New York’s spending is multiplying — but maybe not adding up.
The state is now spending more on its massive Medicaid program than it does on K-12 schools — as it already pays more per person than anywhere else in the country, a shocking new analysis showed.
New York taxpayers paid an eye-watering $39.4 billion for the Medicaid program in the 2025-26 fiscal year — 26.5% of the entire state budget — and more than the $37 billion it dished out for education, according to a new report from state Comptroller Tom DiNapoli.
The soaring spending comes as the federal government probes Gov. Kathy Hochul’s administration and its Medicaid program for possible waste, fraud and abuse.
“When Medicaid outranks math, the state’s fiscal diagnosis isn’t complicated,” Dr. Mehmet Oz, administrator of the US Centers for Medicare & Medicaid Services, told The Post. “Every tough decision New York makes to clean up Medicaid ensures that education is not crowded out.”
The Trump administration most recently set its sights on numerous adult care centers for seniors located in New York City over possible fraud.
Medicaid is the national health insurance program for the needy, with costs shared by the federal, state and local governments.
New York already spends more per resident on Medicaid than any state in the US — and it pays more on education per student than anywhere else.
State spending on Medicaid has more than doubled over the last decade.
“In recent years, all [state] agency Medicaid spending has overtaken spending on School Aid,” DiNapoli’s report said, analyzing the effects of the state’s record-high $269 billion budget for 2026-27.
Combined spending on Medicaid and education accounts for more than half the current state budget.
DiNapoli’s analysis, citing Hochul’s budget division projections, said state Medicaid will soar in three years to $53.3 billion — 29% of state spending in three years — while School Aid spending will jump to $43.7 billion, or 23.8% — a nearly $10 billion gap.
“Spending on Medicaid is too high. It’s a free for all. There’s no accountability. They don’t care about the results,” said Bill Hammond, a fellow with the Empire Center for Public Policy who monitors New York’s health care policy.
Every sector of the influential health care industry receives Medicaid dollars — hospitals, nursing homes, medical clinics, drug manufacturers and home care services, Hammond said.
“It’s not about serving the public interest.

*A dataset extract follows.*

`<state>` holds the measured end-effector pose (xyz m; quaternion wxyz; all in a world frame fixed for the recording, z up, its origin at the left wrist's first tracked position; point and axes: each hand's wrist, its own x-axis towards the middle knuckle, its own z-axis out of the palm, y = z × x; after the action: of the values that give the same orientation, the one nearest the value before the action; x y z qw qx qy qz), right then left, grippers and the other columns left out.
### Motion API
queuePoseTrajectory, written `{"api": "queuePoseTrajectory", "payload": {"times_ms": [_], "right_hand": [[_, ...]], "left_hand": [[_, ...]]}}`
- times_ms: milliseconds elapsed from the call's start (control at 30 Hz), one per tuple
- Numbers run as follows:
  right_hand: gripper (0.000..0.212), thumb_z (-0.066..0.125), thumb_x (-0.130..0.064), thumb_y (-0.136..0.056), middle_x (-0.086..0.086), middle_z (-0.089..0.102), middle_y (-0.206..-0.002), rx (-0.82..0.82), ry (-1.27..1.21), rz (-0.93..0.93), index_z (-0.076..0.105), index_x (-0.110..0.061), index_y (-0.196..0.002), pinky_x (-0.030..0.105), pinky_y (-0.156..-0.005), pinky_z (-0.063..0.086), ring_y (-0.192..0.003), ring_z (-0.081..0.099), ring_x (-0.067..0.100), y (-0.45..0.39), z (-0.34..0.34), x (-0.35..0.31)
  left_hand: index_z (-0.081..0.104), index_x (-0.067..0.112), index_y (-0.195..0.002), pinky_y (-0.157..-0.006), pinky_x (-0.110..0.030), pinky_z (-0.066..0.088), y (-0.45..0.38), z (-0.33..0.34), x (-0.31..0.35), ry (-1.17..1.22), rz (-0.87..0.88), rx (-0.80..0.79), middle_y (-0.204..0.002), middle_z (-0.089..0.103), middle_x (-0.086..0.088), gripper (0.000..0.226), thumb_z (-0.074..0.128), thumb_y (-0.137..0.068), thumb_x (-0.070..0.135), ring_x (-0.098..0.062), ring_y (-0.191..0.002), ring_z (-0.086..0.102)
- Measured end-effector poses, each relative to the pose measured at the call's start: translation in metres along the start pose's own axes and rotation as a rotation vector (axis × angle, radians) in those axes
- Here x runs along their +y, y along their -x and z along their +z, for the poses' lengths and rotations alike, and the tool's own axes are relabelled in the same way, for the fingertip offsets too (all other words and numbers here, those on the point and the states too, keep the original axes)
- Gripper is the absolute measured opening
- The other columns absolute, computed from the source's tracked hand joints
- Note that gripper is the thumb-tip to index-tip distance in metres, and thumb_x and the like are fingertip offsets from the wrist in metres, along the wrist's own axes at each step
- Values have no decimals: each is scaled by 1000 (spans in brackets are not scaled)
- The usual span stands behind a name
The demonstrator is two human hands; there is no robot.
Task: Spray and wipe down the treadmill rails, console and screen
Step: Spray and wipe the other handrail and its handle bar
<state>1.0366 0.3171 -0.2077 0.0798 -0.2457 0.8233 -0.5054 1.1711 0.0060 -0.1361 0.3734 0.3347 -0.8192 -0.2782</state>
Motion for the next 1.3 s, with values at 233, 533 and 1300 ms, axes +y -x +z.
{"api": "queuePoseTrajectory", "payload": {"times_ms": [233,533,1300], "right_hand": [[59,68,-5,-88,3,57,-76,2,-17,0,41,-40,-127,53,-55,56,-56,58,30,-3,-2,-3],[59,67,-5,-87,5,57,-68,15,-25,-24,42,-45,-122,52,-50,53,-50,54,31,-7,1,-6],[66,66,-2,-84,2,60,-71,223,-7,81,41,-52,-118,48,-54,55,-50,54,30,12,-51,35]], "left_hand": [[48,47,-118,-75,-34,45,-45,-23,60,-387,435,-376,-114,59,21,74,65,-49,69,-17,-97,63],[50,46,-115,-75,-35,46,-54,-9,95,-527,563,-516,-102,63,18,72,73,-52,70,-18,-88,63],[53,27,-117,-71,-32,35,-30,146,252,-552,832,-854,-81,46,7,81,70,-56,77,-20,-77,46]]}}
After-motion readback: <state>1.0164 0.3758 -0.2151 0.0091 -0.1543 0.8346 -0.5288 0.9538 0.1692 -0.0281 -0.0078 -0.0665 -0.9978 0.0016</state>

It’s about serving special interests,” he said.
He said the foundation of the Medicaid program provides worthy services to needy patients including people with disabilities.
But in many cases New York overspends and wastes money, he said.

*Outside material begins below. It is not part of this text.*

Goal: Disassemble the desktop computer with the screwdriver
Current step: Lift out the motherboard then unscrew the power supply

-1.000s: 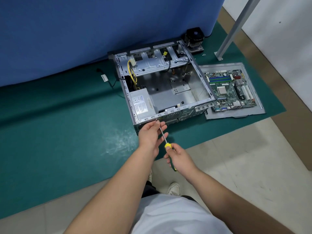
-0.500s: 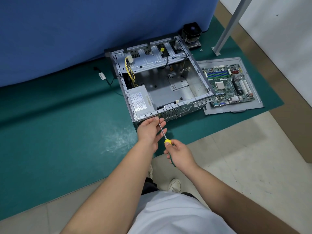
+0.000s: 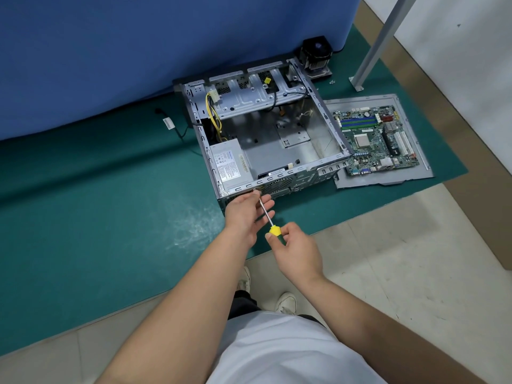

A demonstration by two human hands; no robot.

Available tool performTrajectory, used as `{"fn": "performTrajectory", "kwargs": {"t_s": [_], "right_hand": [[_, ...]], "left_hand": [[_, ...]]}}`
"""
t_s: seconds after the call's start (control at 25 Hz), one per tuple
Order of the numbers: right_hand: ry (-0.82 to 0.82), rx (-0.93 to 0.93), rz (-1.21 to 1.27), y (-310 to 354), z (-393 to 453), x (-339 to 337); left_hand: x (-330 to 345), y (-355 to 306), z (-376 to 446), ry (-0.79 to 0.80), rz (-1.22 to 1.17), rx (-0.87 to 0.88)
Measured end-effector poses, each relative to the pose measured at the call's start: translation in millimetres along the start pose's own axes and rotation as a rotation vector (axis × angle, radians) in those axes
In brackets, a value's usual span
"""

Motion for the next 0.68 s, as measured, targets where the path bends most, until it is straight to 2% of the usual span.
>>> {"fn": "performTrajectory", "kwargs": {"t_s": [0.2,0.32,0.4,0.48,0.6,0.68], "right_hand": [[-0.003,-0.023,-0.128,10.0,-1.4,-3.0],[-0.062,-0.062,-0.191,15.8,-1.9,-3.7],[-0.028,-0.035,-0.148,13.2,0.2,-1.0],[0.102,0.030,0.061,8.2,5.0,0.4],[0.464,0.266,0.711,3.9,1.7,5.3],[0.634,0.384,0.931,1.4,-6.6,5.7]], "left_hand": [[-5.5,10.9,-6.4,-0.073,0.190,0.079],[-3.5,14.6,-9.9,-0.089,0.210,0.102],[-4.3,14.2,-10.3,-0.083,0.220,0.102],[-5.9,12.1,-11.9,-0.067,0.222,0.090],[-6.4,10.8,-14.9,-0.029,0.161,0.057],[-5.0,9.5,-18.4,0.010,0.122,0.027]]}}
Point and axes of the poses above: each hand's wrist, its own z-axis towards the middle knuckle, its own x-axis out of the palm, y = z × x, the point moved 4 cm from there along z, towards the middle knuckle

Adult care centers for elderly residents have proliferated and costs have skyrocketed, with prosecutors bringing cases against operators offering bribes for enrollment, he added.
Albany’s generosity also comes at a hefty cost, with Hammond saying a majority of Medicaid recipients in New York have incomes above the poverty level.
DiNapoli said Medicaid spending is projected to increase by $5 billion to help medical facilities handle an influx of patients showing up in emergency rooms because federal cutbacks knocked them off the health insurance rolls.
Medicaid enrollment is projected to jump to 7.2 million, from 6.6 million, as non-citizens get booted off another state-run health insurance called the Essential Plan.
Hochul’s budget office reports that Medicaid spending increases are driven by minimum wage hikes for health care workers, rising medical and drug costs, higher reimbursement rates for hospitals and nursing homes, and continued growth in aging and other “high-utilization populations,” the analysis noted.
But DiNapoli also pointed out that the number of New York hospitals identified as “financially distressed” and eligible for emergency subsidies has also skyrocketed.
Some 75 of the state’s 261 hospitals, or 28.7%, were labeled financially distressed — a 200% from a decade ago. The surge in financially faltering hospitals triggered a 700% increase in federal and state aid to those facilities.
The just enacted state budget includes a $500 million in “one-time” assistance to distressed hospitals.
The increased Medicaid spending above the state spending cap coupled with a drop in health-related tax revenues will “require the State to make choices about the sustainability of the current trajectory of Medicaid spending,” the comptroller’s analysis said.